Check every line of the data below for the string "Could", and copy the ones that hold it.

──────────────────────────────

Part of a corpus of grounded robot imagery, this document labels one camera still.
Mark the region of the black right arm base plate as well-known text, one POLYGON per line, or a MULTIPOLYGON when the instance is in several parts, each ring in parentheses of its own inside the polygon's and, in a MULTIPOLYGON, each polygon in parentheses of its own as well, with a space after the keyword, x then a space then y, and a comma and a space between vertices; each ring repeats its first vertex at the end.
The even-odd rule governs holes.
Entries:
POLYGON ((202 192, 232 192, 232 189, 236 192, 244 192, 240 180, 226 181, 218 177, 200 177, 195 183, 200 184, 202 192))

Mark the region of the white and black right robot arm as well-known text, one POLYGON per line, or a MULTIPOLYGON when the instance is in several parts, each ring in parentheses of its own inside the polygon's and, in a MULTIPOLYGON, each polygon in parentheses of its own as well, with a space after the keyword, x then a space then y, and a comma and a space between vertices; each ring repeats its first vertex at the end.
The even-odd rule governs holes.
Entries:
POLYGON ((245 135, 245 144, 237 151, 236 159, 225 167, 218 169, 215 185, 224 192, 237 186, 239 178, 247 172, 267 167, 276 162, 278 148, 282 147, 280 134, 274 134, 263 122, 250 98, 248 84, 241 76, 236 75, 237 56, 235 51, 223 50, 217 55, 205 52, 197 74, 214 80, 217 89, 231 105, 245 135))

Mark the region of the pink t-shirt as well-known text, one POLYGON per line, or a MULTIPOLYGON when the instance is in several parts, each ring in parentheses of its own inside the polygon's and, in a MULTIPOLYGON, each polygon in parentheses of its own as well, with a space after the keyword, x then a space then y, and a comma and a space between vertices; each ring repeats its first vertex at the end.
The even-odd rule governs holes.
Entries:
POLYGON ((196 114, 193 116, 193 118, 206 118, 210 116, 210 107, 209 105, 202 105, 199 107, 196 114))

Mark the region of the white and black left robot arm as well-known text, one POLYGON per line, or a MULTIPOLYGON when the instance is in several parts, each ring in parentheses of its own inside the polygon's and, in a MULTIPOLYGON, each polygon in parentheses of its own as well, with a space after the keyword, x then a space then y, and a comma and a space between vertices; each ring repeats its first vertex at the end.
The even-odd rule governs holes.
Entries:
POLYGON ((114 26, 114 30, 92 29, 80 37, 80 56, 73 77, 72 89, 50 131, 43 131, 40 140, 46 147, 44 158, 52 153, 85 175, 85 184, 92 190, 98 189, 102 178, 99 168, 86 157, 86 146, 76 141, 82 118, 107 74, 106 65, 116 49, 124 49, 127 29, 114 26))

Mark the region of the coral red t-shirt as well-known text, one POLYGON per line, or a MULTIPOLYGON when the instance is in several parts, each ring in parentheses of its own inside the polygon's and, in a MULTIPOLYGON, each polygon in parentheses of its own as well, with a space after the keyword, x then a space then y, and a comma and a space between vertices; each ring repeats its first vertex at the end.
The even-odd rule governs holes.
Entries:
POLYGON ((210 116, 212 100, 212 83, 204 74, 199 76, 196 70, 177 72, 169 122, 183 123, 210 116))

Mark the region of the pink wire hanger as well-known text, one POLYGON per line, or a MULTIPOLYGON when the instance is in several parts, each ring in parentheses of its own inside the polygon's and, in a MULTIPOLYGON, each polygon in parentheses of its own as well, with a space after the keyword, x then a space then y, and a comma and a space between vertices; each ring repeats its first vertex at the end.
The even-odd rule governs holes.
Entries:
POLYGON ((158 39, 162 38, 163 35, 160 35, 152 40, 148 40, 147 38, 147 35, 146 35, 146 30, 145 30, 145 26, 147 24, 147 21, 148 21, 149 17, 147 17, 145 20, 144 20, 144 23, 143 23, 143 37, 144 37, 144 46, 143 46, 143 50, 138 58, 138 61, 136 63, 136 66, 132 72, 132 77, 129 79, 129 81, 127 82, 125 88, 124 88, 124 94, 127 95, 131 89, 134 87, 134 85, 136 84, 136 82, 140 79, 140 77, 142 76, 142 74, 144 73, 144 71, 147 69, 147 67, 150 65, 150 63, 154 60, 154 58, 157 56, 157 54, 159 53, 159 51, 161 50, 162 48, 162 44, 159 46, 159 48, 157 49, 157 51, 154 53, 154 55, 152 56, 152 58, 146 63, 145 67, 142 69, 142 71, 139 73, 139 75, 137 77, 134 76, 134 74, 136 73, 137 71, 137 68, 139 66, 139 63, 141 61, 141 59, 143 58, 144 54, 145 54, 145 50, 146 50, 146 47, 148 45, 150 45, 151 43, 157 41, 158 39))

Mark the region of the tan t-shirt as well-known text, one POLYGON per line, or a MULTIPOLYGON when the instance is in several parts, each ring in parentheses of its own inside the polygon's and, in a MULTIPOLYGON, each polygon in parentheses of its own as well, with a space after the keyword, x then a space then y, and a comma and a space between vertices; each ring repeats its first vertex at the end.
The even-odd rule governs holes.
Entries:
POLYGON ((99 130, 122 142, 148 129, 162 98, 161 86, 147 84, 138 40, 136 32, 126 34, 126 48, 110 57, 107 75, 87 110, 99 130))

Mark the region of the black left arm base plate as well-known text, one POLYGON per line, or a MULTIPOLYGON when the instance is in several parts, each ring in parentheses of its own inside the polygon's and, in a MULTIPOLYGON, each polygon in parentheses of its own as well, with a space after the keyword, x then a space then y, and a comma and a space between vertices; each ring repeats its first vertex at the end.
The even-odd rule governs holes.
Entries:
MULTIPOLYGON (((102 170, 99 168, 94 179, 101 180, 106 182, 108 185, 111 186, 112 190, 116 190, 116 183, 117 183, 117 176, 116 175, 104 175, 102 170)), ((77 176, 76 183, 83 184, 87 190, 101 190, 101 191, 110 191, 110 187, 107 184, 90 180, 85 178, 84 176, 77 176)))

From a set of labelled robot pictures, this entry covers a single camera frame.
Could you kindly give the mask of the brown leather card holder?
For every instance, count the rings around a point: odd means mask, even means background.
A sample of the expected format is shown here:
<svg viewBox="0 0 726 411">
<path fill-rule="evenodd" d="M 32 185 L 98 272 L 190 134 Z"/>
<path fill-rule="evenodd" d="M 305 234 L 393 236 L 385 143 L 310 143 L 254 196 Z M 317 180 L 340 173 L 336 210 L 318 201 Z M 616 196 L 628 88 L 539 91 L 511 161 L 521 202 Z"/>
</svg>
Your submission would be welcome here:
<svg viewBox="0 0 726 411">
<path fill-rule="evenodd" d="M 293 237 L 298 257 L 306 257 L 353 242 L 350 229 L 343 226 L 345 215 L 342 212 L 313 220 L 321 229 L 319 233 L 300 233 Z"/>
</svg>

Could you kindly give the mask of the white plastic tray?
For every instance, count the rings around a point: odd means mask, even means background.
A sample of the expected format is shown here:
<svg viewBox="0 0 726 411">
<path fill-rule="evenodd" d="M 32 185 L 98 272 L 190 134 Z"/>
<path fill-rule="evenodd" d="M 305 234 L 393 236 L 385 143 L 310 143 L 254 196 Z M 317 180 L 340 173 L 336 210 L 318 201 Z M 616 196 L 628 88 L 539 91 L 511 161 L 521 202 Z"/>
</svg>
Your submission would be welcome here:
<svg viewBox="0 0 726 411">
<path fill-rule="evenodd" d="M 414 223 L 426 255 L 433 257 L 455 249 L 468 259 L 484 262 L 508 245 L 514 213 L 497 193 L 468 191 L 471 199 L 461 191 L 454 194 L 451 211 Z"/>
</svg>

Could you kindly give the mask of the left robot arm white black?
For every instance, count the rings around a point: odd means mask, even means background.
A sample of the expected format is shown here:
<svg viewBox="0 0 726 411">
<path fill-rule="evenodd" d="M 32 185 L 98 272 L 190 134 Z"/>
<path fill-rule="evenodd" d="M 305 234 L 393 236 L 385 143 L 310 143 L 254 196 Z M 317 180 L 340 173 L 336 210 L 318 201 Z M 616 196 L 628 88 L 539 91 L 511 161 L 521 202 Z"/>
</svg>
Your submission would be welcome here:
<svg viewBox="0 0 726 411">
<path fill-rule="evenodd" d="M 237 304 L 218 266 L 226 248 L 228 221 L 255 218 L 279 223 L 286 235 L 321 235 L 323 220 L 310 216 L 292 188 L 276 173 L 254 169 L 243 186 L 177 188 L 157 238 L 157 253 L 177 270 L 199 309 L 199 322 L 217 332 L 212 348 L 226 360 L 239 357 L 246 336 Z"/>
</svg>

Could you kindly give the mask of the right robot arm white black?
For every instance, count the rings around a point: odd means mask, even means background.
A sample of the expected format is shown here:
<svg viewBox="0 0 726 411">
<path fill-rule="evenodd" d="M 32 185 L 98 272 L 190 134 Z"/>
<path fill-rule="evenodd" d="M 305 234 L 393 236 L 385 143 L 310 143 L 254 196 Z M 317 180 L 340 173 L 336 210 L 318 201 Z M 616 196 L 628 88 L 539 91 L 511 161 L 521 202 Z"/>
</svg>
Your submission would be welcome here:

──────────────────────────────

=== Task result ===
Could you kindly give the mask of the brown leather card holder?
Could you kindly give the mask of the white plastic tray?
Could you kindly give the mask of the left robot arm white black?
Could you kindly give the mask of the right robot arm white black?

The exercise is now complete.